Write out nothing except the lines running from the one containing "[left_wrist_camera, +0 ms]" to the last line of the data, exactly as they stand.

[THE DATA — start]

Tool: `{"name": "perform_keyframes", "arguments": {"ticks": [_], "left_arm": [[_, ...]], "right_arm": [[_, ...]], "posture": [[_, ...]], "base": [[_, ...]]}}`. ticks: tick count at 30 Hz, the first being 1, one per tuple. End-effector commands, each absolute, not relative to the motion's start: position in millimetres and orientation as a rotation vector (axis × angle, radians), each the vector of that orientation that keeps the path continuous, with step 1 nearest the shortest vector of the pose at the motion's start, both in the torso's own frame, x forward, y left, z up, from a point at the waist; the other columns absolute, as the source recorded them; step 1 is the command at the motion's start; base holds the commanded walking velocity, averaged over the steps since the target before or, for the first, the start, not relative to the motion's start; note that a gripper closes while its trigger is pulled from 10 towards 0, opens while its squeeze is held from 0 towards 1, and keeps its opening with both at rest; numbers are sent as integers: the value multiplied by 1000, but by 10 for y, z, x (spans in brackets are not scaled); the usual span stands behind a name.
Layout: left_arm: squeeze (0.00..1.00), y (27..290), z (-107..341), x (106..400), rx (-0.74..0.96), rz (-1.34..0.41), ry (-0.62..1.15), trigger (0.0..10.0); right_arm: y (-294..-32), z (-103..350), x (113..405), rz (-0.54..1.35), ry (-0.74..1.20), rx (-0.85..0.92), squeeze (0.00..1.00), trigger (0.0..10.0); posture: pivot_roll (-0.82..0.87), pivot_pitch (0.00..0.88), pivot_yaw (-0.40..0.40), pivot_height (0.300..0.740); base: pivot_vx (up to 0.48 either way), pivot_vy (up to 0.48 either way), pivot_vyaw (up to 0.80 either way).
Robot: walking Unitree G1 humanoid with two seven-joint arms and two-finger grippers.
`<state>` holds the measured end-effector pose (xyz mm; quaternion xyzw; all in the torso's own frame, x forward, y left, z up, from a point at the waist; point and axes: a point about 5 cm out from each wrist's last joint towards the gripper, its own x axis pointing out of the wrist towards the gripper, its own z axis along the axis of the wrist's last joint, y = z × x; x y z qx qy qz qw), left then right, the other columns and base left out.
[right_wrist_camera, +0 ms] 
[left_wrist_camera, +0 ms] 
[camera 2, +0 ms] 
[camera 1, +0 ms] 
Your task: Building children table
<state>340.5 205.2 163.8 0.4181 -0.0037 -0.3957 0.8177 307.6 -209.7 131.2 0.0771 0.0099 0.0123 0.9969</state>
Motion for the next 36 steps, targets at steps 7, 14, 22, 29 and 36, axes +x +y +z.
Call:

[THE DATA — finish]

== TASK OUTPUT ==
[left_wrist_camera, +0 ms] 
[camera 2, +0 ms] 
[camera 1, +0 ms] 
Your task: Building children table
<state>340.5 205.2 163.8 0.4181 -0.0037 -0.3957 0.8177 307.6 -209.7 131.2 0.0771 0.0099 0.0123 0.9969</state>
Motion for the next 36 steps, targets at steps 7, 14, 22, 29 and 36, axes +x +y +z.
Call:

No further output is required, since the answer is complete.